我在東京的電車上遇到過形形色色的狂人:有喃喃自語的,有以十秒為頻率對著空氣怒吼跳腳揮拳砸車窗的,有不斷轉頭朝人說話的,有用指頭四處戳點身邊乘客的;也有一人分飾多角,內心戲演成一齣寶塚歌舞劇,還有一打開手機就像窒息一樣突然從座椅倒落滑下,十秒後又恢復正常者。
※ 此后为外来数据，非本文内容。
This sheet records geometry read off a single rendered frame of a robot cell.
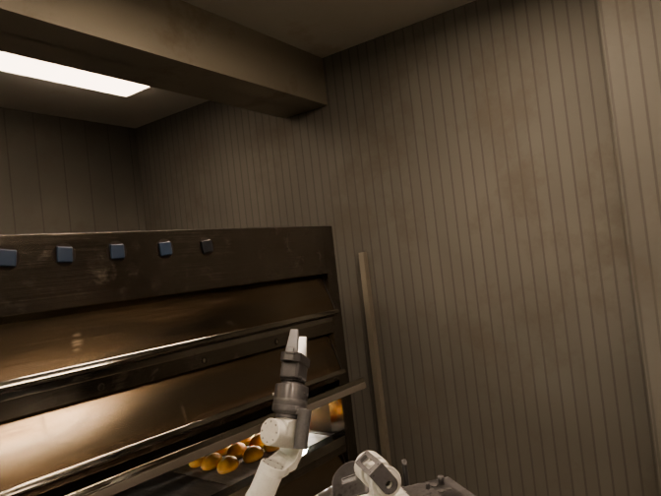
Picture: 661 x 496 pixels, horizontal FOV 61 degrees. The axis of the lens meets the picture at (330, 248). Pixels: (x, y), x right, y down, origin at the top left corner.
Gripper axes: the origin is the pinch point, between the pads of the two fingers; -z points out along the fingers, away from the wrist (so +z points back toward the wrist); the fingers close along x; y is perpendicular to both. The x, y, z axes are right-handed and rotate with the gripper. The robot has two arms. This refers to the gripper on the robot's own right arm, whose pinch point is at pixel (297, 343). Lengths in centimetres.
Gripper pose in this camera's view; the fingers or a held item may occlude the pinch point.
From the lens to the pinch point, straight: 151.4
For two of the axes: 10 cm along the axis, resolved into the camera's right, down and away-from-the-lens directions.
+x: -2.3, -3.8, -9.0
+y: -9.7, -0.1, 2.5
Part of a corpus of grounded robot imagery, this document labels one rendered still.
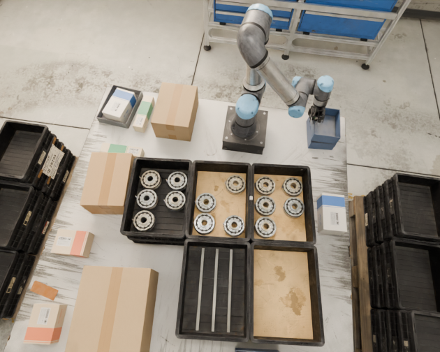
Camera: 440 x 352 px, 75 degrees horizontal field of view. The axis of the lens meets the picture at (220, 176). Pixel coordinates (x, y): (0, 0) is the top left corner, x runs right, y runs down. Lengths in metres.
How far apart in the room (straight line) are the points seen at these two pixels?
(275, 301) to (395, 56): 2.99
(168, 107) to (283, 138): 0.73
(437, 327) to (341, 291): 0.64
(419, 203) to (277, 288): 1.21
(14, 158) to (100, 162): 0.86
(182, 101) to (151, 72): 1.42
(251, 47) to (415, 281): 1.70
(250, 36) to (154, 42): 2.29
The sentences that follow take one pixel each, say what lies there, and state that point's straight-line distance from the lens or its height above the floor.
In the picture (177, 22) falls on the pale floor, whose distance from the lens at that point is 3.65.
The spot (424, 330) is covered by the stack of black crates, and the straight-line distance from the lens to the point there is 2.09.
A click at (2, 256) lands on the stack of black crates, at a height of 0.27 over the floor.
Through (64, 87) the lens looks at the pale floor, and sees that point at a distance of 3.31.
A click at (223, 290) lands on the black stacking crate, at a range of 1.41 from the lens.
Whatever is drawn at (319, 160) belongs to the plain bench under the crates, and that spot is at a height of 0.70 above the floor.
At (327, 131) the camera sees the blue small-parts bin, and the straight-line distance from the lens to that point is 1.84.
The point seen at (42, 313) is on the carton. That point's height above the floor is 0.77.
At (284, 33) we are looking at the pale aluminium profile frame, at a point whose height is 0.30.
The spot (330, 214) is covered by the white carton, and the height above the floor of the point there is 0.79.
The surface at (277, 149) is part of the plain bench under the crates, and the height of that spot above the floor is 0.70.
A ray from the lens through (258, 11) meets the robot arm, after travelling 1.34.
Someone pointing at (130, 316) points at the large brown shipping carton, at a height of 0.90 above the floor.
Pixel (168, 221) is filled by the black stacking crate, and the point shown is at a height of 0.83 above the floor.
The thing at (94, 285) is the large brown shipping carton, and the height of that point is 0.90.
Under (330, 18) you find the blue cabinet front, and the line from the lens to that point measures 3.07.
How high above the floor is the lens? 2.24
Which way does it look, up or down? 66 degrees down
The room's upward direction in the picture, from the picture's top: 2 degrees clockwise
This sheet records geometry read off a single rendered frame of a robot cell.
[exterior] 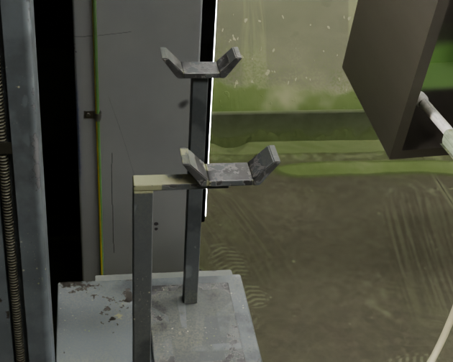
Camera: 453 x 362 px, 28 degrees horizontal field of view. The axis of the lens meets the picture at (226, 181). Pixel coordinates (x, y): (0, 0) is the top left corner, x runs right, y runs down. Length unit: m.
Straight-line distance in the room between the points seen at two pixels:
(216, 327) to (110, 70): 0.45
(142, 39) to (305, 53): 1.65
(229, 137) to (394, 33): 0.99
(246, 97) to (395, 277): 0.80
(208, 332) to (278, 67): 1.92
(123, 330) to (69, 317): 0.07
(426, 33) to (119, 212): 0.78
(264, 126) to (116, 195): 1.50
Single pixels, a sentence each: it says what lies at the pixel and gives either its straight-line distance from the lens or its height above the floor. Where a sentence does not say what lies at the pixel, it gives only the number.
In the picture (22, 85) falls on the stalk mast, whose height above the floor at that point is 1.15.
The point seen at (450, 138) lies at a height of 0.56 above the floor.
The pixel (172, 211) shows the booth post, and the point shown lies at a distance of 1.44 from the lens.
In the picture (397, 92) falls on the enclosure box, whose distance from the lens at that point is 2.02.
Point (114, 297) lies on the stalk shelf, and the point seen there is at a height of 0.79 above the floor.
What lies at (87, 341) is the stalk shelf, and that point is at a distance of 1.03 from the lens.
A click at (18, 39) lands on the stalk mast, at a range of 0.75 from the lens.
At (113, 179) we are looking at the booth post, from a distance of 1.40.
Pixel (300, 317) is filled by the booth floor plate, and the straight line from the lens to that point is 2.24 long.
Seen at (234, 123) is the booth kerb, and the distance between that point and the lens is 2.85.
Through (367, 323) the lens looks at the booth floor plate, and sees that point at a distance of 2.25.
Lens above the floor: 1.48
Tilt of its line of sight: 32 degrees down
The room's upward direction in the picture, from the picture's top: 4 degrees clockwise
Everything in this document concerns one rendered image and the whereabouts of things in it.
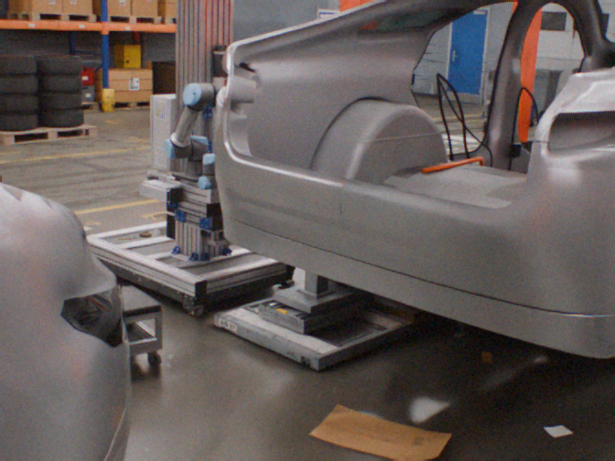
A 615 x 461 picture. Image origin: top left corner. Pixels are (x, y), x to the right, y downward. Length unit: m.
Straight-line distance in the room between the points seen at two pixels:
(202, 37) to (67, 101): 6.81
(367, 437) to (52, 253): 2.58
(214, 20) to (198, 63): 0.27
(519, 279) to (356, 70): 1.85
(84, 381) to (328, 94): 2.86
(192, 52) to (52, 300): 3.94
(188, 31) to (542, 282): 3.14
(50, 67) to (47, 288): 10.47
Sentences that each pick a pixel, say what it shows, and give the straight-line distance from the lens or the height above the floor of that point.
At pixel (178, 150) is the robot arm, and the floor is 0.98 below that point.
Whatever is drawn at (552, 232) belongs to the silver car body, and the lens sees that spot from 2.55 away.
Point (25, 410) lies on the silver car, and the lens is 1.22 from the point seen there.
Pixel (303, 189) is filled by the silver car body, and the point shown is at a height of 1.14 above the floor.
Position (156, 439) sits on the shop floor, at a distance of 3.63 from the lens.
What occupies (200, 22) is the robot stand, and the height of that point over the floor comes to 1.70.
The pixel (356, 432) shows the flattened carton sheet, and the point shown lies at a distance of 3.69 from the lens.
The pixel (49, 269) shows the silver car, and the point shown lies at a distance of 1.24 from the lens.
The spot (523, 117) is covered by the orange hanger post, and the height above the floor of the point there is 1.08.
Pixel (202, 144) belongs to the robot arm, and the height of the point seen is 1.01.
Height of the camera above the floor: 1.76
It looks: 15 degrees down
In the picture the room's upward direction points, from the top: 3 degrees clockwise
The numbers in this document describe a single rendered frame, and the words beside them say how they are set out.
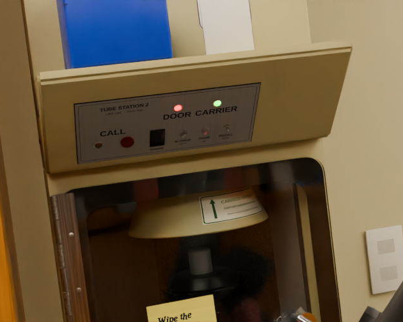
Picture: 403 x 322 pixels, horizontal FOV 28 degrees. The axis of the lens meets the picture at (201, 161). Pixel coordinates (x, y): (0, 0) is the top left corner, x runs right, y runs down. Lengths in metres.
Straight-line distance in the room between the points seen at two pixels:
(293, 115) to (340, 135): 0.55
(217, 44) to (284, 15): 0.13
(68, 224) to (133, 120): 0.14
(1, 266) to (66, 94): 0.18
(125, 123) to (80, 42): 0.10
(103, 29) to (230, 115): 0.17
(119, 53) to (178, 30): 0.14
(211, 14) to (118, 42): 0.11
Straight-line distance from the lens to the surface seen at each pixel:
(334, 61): 0.84
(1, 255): 0.80
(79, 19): 0.79
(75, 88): 0.78
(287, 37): 0.94
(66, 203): 0.87
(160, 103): 0.81
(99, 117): 0.81
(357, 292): 1.46
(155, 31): 0.79
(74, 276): 0.88
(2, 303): 0.81
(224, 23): 0.84
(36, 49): 0.89
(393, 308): 0.57
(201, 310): 0.91
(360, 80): 1.44
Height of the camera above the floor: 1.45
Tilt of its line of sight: 3 degrees down
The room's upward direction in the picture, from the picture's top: 7 degrees counter-clockwise
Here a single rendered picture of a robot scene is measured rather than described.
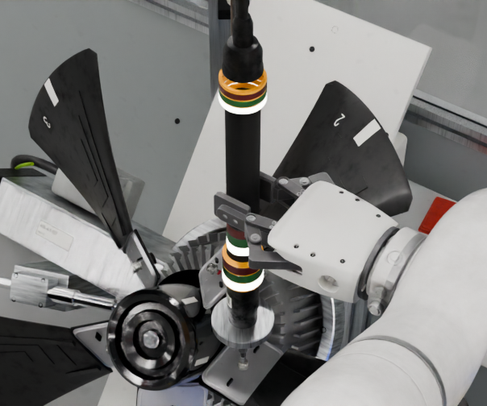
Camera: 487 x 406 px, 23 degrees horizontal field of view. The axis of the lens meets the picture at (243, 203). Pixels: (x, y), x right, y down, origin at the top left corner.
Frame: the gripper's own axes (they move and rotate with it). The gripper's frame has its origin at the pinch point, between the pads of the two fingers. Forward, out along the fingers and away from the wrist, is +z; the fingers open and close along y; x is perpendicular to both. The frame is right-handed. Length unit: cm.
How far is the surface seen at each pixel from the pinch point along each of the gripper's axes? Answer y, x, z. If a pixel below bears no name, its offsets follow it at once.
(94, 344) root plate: -4.9, -33.8, 18.7
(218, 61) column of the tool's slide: 55, -42, 41
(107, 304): 2.4, -36.6, 22.7
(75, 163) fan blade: 8.6, -20.4, 31.1
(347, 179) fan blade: 14.7, -8.0, -3.9
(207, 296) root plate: 2.1, -22.9, 6.4
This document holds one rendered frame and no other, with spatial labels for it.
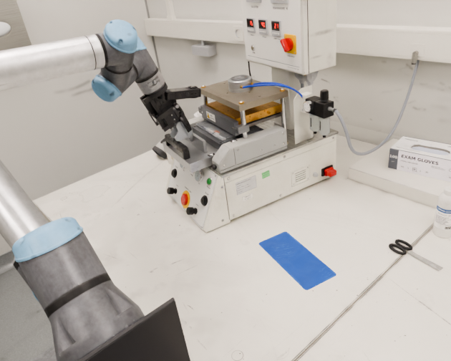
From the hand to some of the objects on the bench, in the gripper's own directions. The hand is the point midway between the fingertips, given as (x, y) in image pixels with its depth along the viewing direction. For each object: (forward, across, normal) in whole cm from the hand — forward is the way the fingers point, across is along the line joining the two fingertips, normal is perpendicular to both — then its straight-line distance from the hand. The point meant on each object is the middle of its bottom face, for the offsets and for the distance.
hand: (192, 136), depth 128 cm
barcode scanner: (+27, -48, +1) cm, 55 cm away
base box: (+30, +2, +9) cm, 32 cm away
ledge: (+48, +59, +58) cm, 96 cm away
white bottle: (+39, +59, +34) cm, 79 cm away
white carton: (+42, +39, +56) cm, 80 cm away
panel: (+20, 0, -16) cm, 26 cm away
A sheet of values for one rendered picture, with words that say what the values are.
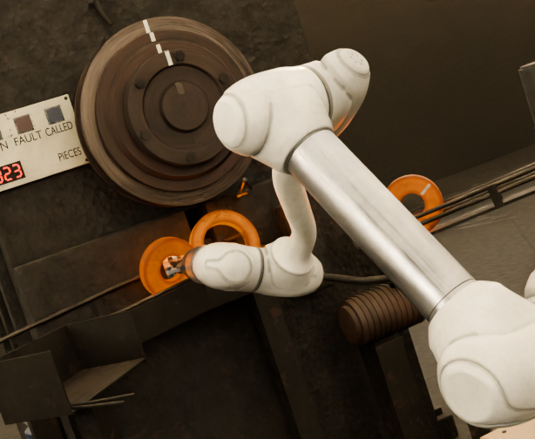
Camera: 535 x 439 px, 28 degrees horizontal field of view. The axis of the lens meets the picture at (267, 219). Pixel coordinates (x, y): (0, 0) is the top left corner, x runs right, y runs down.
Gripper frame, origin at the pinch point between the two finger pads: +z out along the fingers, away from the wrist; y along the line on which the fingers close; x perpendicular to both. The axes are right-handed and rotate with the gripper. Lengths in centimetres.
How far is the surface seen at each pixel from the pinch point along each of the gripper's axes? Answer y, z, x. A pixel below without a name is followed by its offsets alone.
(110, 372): -29.4, -22.8, -14.0
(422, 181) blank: 60, -25, -1
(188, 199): 9.0, -2.3, 13.4
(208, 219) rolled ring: 14.2, 3.1, 6.0
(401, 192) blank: 56, -22, -2
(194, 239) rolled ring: 8.5, 2.1, 2.7
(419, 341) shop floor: 124, 111, -85
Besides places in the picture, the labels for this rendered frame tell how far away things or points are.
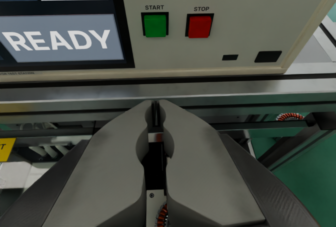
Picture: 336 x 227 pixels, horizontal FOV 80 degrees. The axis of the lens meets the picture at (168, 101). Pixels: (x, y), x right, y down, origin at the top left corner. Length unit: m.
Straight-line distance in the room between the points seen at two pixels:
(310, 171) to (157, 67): 0.54
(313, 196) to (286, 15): 0.51
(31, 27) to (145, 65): 0.10
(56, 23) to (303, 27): 0.22
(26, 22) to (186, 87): 0.16
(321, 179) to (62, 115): 0.62
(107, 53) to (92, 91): 0.05
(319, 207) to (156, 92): 0.53
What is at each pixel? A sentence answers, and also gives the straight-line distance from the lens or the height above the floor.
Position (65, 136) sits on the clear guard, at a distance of 0.27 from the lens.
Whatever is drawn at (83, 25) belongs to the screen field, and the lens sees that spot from 0.20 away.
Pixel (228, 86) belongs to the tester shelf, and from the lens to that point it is 0.23.
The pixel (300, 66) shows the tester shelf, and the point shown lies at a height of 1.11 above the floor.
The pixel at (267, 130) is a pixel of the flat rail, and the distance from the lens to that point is 0.31.
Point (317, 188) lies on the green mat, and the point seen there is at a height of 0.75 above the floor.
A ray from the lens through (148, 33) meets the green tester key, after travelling 0.18.
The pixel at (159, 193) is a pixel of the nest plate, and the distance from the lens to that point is 0.51.
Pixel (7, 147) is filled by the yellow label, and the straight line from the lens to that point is 0.30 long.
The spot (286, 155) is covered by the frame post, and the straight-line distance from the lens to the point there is 0.41.
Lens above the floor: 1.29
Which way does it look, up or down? 55 degrees down
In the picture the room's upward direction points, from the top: 1 degrees clockwise
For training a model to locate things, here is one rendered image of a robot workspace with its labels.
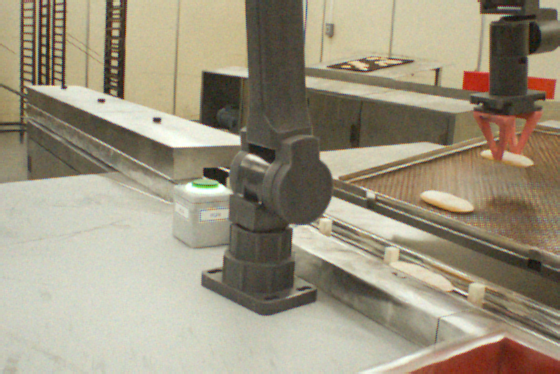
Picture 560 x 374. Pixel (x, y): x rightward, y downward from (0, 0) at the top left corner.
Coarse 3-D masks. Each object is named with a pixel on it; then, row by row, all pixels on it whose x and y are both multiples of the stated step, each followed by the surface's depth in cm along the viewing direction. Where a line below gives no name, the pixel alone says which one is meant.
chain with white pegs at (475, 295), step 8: (8, 88) 292; (24, 96) 262; (320, 224) 94; (328, 224) 94; (320, 232) 95; (328, 232) 94; (392, 248) 83; (392, 256) 82; (472, 288) 71; (480, 288) 71; (472, 296) 71; (480, 296) 71; (480, 304) 71
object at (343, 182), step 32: (544, 128) 130; (416, 160) 117; (480, 160) 115; (544, 160) 112; (352, 192) 104; (384, 192) 103; (416, 192) 102; (448, 192) 101; (480, 192) 99; (544, 192) 97; (448, 224) 87; (512, 224) 86; (544, 224) 86; (544, 256) 75
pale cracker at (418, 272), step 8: (392, 264) 81; (400, 264) 80; (408, 264) 80; (408, 272) 78; (416, 272) 78; (424, 272) 78; (432, 272) 78; (424, 280) 76; (432, 280) 75; (440, 280) 75; (440, 288) 74; (448, 288) 74
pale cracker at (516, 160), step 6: (486, 156) 103; (492, 156) 101; (504, 156) 100; (510, 156) 99; (516, 156) 99; (522, 156) 99; (504, 162) 99; (510, 162) 98; (516, 162) 98; (522, 162) 97; (528, 162) 97
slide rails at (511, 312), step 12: (216, 180) 124; (348, 240) 92; (360, 240) 92; (372, 252) 88; (384, 252) 88; (456, 288) 76; (492, 300) 73; (504, 312) 69; (516, 312) 69; (528, 324) 67; (540, 324) 66; (552, 336) 64
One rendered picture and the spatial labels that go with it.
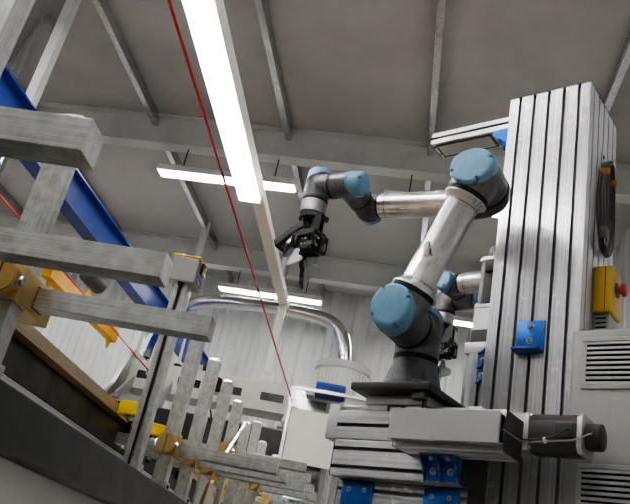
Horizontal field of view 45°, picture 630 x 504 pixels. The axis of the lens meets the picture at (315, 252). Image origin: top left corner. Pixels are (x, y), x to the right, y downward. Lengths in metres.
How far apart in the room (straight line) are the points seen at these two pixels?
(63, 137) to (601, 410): 1.48
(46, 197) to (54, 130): 0.54
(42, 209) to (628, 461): 1.30
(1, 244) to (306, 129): 7.32
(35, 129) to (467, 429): 1.23
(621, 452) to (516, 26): 5.12
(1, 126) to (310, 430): 4.30
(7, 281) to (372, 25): 5.85
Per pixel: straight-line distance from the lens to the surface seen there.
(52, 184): 1.18
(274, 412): 5.20
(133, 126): 8.70
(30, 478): 1.34
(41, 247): 0.88
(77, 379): 1.85
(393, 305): 1.86
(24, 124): 0.64
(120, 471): 1.61
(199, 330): 1.06
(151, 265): 0.83
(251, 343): 11.87
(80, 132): 0.62
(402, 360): 1.96
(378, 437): 1.92
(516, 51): 6.83
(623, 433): 1.85
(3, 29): 1.03
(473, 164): 1.98
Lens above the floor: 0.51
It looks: 25 degrees up
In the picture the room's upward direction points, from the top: 12 degrees clockwise
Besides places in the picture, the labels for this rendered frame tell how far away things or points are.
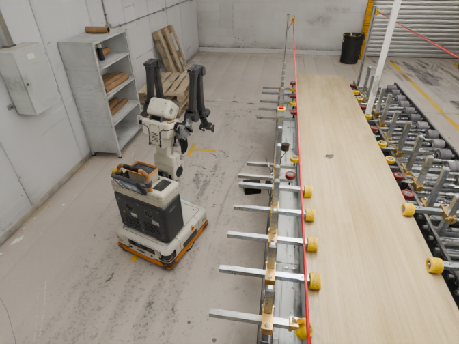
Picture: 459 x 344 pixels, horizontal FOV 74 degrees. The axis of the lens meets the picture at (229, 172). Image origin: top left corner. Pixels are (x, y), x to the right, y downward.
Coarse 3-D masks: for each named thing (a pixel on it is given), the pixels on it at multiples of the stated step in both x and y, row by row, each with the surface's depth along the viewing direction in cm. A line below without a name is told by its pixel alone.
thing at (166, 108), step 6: (150, 102) 245; (156, 102) 243; (162, 102) 241; (168, 102) 239; (150, 108) 244; (156, 108) 242; (162, 108) 240; (168, 108) 239; (174, 108) 245; (150, 114) 246; (156, 114) 242; (162, 114) 239; (168, 114) 240; (174, 114) 247; (168, 120) 247
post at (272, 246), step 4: (272, 244) 149; (276, 244) 150; (272, 248) 149; (268, 252) 151; (272, 252) 151; (268, 256) 153; (272, 256) 152; (268, 260) 154; (272, 260) 154; (268, 264) 156; (272, 264) 156
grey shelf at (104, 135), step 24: (72, 48) 352; (120, 48) 433; (72, 72) 369; (96, 72) 364; (96, 96) 382; (120, 96) 476; (96, 120) 403; (120, 120) 501; (96, 144) 425; (120, 144) 439
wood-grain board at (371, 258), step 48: (336, 96) 376; (336, 144) 278; (336, 192) 220; (384, 192) 219; (336, 240) 182; (384, 240) 182; (336, 288) 155; (384, 288) 155; (432, 288) 155; (336, 336) 135; (384, 336) 135; (432, 336) 135
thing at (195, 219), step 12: (192, 204) 306; (192, 216) 291; (204, 216) 300; (120, 228) 279; (132, 228) 279; (192, 228) 282; (204, 228) 307; (120, 240) 281; (144, 240) 267; (156, 240) 266; (180, 240) 270; (192, 240) 289; (132, 252) 281; (144, 252) 271; (168, 252) 258; (180, 252) 276; (168, 264) 265
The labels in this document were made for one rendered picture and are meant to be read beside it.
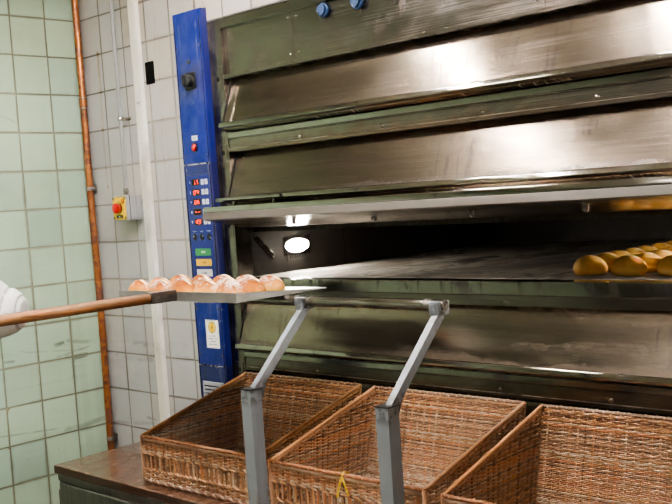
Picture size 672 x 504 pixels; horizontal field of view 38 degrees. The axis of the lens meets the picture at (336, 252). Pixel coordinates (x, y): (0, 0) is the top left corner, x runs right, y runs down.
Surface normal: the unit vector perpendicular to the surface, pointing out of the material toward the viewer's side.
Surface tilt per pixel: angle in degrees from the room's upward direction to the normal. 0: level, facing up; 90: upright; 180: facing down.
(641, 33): 70
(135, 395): 90
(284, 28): 90
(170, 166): 90
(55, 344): 90
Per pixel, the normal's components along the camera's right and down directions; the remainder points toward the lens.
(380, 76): -0.67, -0.26
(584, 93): -0.69, 0.09
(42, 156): 0.72, -0.01
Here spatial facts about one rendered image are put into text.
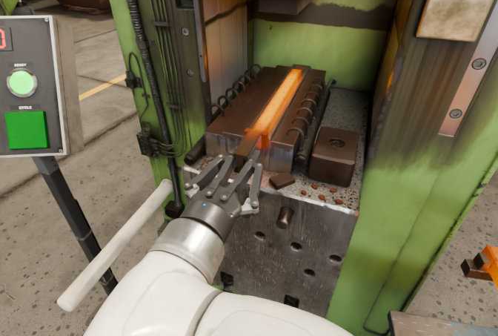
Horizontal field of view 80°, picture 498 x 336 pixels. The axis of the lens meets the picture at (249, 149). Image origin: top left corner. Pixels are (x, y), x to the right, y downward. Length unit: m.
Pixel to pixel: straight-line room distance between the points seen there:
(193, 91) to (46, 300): 1.25
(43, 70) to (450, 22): 0.75
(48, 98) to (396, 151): 0.75
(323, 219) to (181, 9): 0.55
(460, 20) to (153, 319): 0.60
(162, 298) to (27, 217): 1.88
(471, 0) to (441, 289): 1.38
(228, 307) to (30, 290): 1.55
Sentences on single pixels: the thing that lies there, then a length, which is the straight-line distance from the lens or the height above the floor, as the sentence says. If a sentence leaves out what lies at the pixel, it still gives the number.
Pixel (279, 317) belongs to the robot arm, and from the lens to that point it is 0.31.
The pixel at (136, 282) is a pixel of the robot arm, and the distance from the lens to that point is 0.36.
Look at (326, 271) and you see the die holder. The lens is 0.75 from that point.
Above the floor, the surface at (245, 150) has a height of 1.02.
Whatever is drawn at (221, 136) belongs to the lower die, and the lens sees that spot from 0.64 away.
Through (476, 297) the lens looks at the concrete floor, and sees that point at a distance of 1.82.
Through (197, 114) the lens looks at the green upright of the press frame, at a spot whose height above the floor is 0.93.
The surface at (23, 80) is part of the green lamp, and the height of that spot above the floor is 1.09.
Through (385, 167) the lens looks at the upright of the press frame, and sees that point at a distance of 0.77.
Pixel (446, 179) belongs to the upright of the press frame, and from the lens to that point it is 0.81.
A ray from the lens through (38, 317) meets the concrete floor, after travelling 1.72.
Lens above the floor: 1.33
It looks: 36 degrees down
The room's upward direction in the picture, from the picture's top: straight up
我一開始時總是十分畏懼,一來我不知道他們具不具備攻擊力,二來我無法確保若我慘遭波及可否用正確的日語求救,三來我也沒辦法肯定我求救時能夠獲得必需的援助。這種惴慄感使得我對狂人的存在異常警覺,通常我只要在踏入車廂三秒內,就可以從車廂裡的氣味、乘客的面部表情和車廂內的氛圍分辨出今天是不是誤踩地雷。後來慢慢發現我的焦慮其實多餘,因為東京的狂人和流浪漢相仿,他們都並不樂於邀請其他演員加入他的世界。意即,不論他在車廂內上演的劇情有多麼激昂狂奮,假如你插了嘴問他需不需要幫助,他可能會轉頭以十分清醒的姿態數落你一句:「神經病」。

而更令我驚異的是,不論東京狂人看起來多麼瘋狂又多麼逆常,他們仍然可以非常正確精準地循電車規則購票入場;該加值的步驟絕對不會落下,也不會上演無票強行闖關的霸王車戲碼。即使沒有口令,一個動作一個步驟也扎扎實實地絕不遺漏,讓我這個三不五時就會因為忘記補票而尷尬撞門的笨蛋打從心底佩服,並且深深以為這個社會裡必然有某種規馴已經根深蒂固地超越了瘋狂(而這又是多麼瘋狂多麼恐怖的一件事啊)。

還有一點令我印象深刻的特質,就是狂人出現時周遭人的反應。在台灣我們要不是圍成一圈指指點點,就是佯裝鎮定但仍不時從四面八方窺視議論,但在東京則全非如此。假如狂人上車發出巨大聲響,周邊乘客抬頭斜眼一瞟隨即收回目光,然後沒事人一樣地繼續原來動作,狂人所在的位置則宛如抽空一樣。那感覺就是「他的世界沒有我們,我們的世界也沒有他」,車廂成了兩個獨立的小宇宙,以非常矛盾的姿態共處一室。遺憾(或者慶幸)的是,我還沒能學會這種淡漠。

[3] 酒槽

如果你很想驗證日人好飲之說的真假,那我掏肝挖膽地推薦你,務必要選在周五晚間搭上東京地下鐵,親身感受一下酒槽列車的震撼力。日人以酒飲頻繁的行為聞名,連帶而生的產物就是每逢周末佳節前夕必為酒精薰滿的車廂氣味。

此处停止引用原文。